TAR-200 intravesical treatment system may change the treatment landscape for high-risk NMIBC patients

On 20254 month26, Johnson & Johnson announced its ongoing 2b phaseSunRISe-1 study, focusing on evaluating the single-agent efficacy and safety of TAR-200 in patients with high-risk non-muscle-invasive bladder cancer (HR-NMIBC). This research result was widely discussed for the first time at the "Major Clinical Trials in Urology" theme session at the 2025 American Urological Association (AUA) annual meeting, which aroused great attention in the industry to this innovative treatment system.

TAR-200 is a new type of intravesical drug sustained release device that continuously releases gemcitabine in the bladder through local implantation to maintain drug concentration for a longer period of time, thereby achieving stronger anti-tumor effects. Compared with traditional chemotherapy, this method not only avoids systemic toxic and side effects, but also prolongs the remission time through local high-efficiency treatment. The implantation process of TAR-200 is simple and fast, can be performed on an outpatient basis, takes only a few minutes and does not require anesthesia, providing a viable alternative for elderly patients who are not suitable for surgery.

This study focuses onBCG patients who have failed immunotherapy and are not suitable or unwilling to undergo radical cystectomy surgeryHR-NMIBC patients. The second cohort included 85 patients with carcinoma in situ (CIS) with or without papillary tumors who received TAR-200 monotherapy. The primary endpoint of the study is complete response (CR) rate at any time point. The results showed that 82.4% of patients achieved complete remission after treatment (95% CI: 72.6%-89.8%), that is, no cancer cells were detected in the bladder. This result shows that TAR-200 has significant anti-tumor activity and brings new treatment hope to patients with refractory bladder cancer.

What is even more encouraging is that the therapeutic effect of TAR-200 also shows good durability over time. Research data shows that more than half (52.9%) patients who had a complete response remained cancer-free after one year, and the median duration of response (DOR) was 25.8 months (95%CI: 8.3months to an unestimated upper limit), and some patients have not experienced recurrence for more than two years. In addition, by month 12, 86.6% of patients had not undergone cystectomy, which is of great significance to those patients who wish to preserve their bladders.

In terms of safety, TAR-200 also showed good tolerance. In the study, 83.5%of patients experienced treatment-related adverse events (TRAE), the vast majority of which were mild urinary symptoms, such as bladder irritation or mild discomfort. Only 12.9% of patients reported grade 3 or above adverse reactions, the incidence of serious adverse events was 5.9%, and the proportion of treatment discontinuation due to adverse events was only 3.5%, and no treatment-related deaths were reported. These data show that TAR-200 not only has outstanding efficacy, but also has an acceptable safety profile.

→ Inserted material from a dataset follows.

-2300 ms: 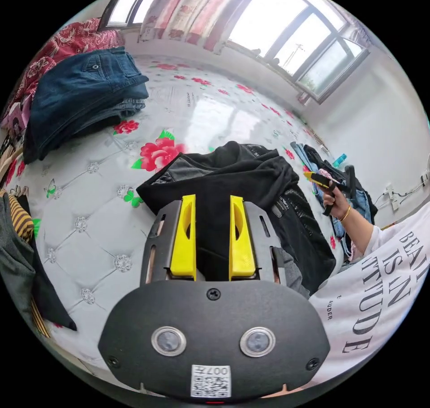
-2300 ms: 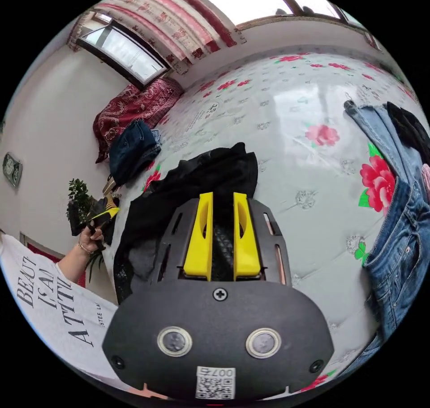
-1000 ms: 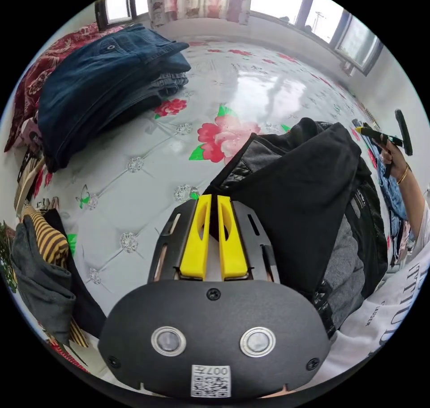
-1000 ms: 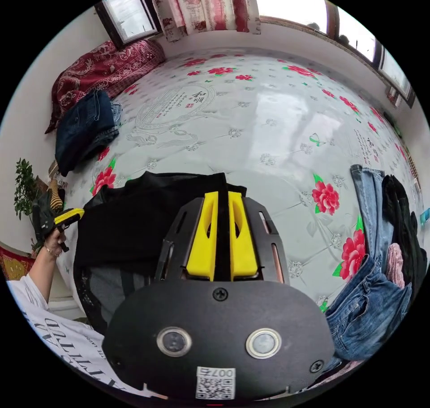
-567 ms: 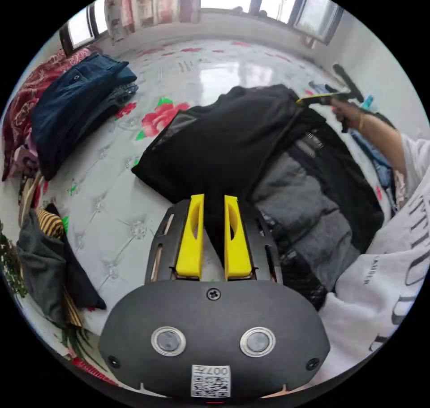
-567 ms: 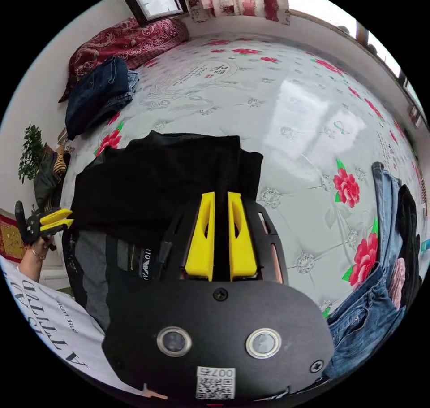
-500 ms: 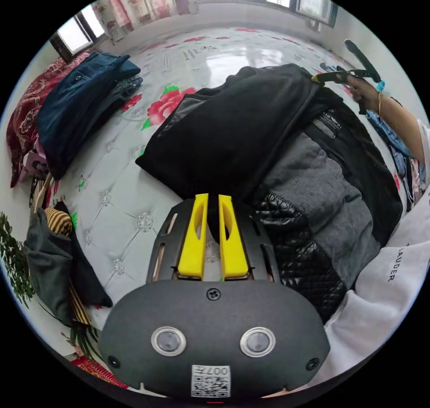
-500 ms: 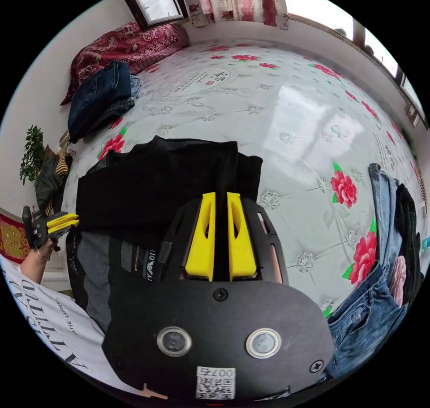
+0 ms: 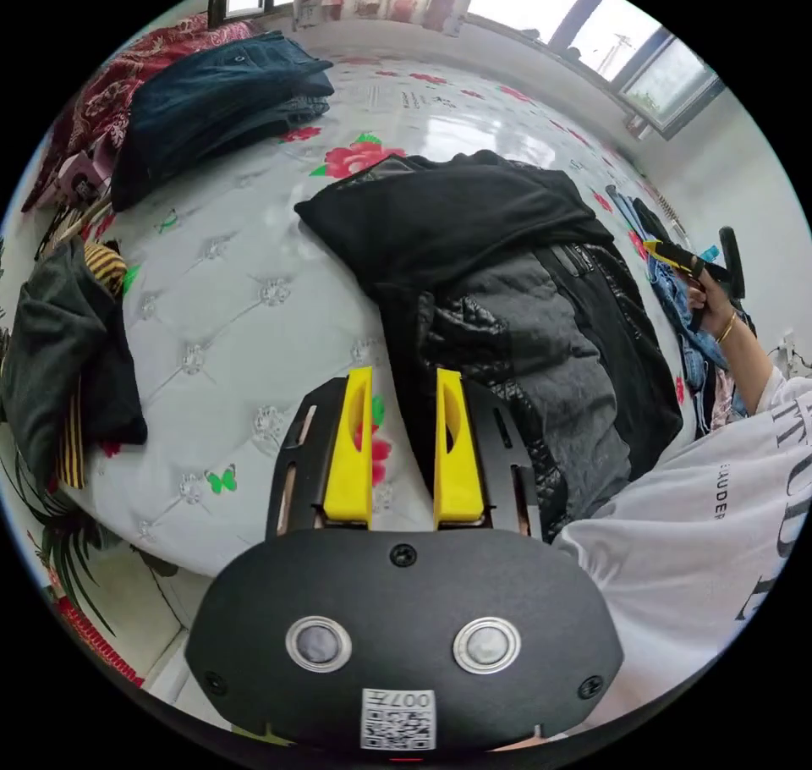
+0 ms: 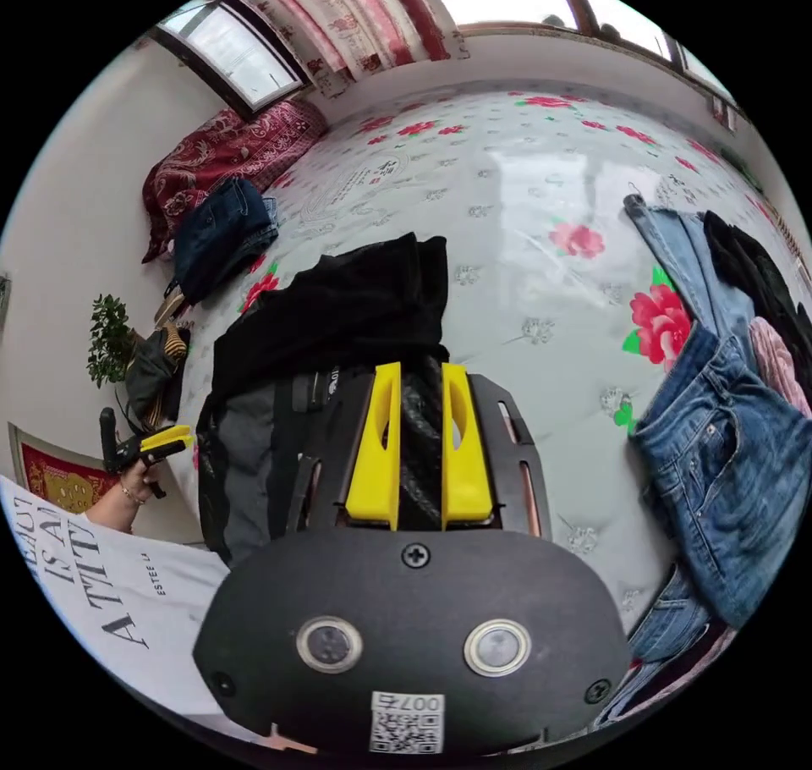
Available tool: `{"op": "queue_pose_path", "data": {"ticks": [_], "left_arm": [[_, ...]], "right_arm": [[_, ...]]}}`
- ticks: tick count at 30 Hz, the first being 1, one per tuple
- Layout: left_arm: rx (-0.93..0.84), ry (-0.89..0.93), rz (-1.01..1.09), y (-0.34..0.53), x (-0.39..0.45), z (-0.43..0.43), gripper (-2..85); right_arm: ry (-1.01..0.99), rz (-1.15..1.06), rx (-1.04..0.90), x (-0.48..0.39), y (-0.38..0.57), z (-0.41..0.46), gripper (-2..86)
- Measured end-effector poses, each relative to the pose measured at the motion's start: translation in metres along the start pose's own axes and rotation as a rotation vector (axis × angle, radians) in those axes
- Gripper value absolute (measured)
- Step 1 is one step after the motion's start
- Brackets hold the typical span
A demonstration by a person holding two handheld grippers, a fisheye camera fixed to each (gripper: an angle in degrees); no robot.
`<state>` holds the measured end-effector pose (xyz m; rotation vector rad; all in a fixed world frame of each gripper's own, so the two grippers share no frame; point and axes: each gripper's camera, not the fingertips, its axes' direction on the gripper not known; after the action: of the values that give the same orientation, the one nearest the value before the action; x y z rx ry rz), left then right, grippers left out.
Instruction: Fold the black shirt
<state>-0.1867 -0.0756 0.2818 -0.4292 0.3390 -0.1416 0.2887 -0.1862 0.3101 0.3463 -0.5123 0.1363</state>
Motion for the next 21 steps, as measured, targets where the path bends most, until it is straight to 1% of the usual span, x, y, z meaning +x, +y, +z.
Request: {"op": "queue_pose_path", "data": {"ticks": [4,7,10,12,14,15,17,19,20,21], "left_arm": [[-0.094,0.044,-0.067,0.076,0.006,0.005,11.4],[-0.116,0.098,-0.109,0.115,0.014,0.01,11.4],[-0.144,0.12,-0.09,0.136,0.025,0.022,11.8],[-0.172,0.111,-0.047,0.14,0.032,0.035,11.8],[-0.176,0.0,-0.018,0.141,0.038,0.042,10.6],[-0.188,-0.048,0.034,0.139,0.042,0.043,8.7],[-0.218,-0.07,0.079,0.136,0.041,0.045,7.5],[-0.232,0.031,0.097,0.131,0.033,0.046,1.9],[-0.231,0.048,0.099,0.13,0.03,0.044,1.5],[-0.211,0.104,0.08,0.128,0.02,0.039,0.8]], "right_arm": [[0.031,0.021,-0.119,0.039,0.09,-0.026,6.3],[0.008,0.046,-0.185,0.061,0.138,-0.037,7.1],[-0.018,0.047,-0.245,0.075,0.165,-0.036,7.5],[-0.027,0.022,-0.288,0.078,0.172,-0.029,7.4],[-0.013,-0.002,-0.318,0.078,0.174,-0.022,6.8],[-0.017,-0.019,-0.348,0.077,0.174,-0.015,6.2],[-0.005,-0.037,-0.404,0.076,0.173,-0.005,4.3],[0.0,-0.096,-0.422,0.072,0.171,-0.003,1.9],[-0.005,-0.104,-0.426,0.072,0.17,-0.004,1.6],[-0.024,-0.116,-0.425,0.075,0.167,-0.009,1.0]]}}
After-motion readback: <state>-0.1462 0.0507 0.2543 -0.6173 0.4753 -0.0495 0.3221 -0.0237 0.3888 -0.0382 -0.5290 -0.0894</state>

In general, TAR-200 provides a new non-surgical treatment option for HR-NMIBC patients who have no other treatment options after BCG failure. It has outstanding performance in terms of response rate, sustained response time and bladder preservation rate. As more clinical data accumulates, TAR-200 is expected to become an important part of standard treatment in the future, especially for elderly patients who are not suitable for cystectomy, and its potential value cannot be ignored.

References:Jacob, J., et al. TAR-200 monotherapy in patients with bacillus Calmette-Guérin–unresponsive high-risk non–muscle-invasive bladder cancer carcinoma in situ: 1-year durability and patient-reported outcomes from SunRISe-1. 2025 American Urological Association Annual Meeting. April 26, 2025.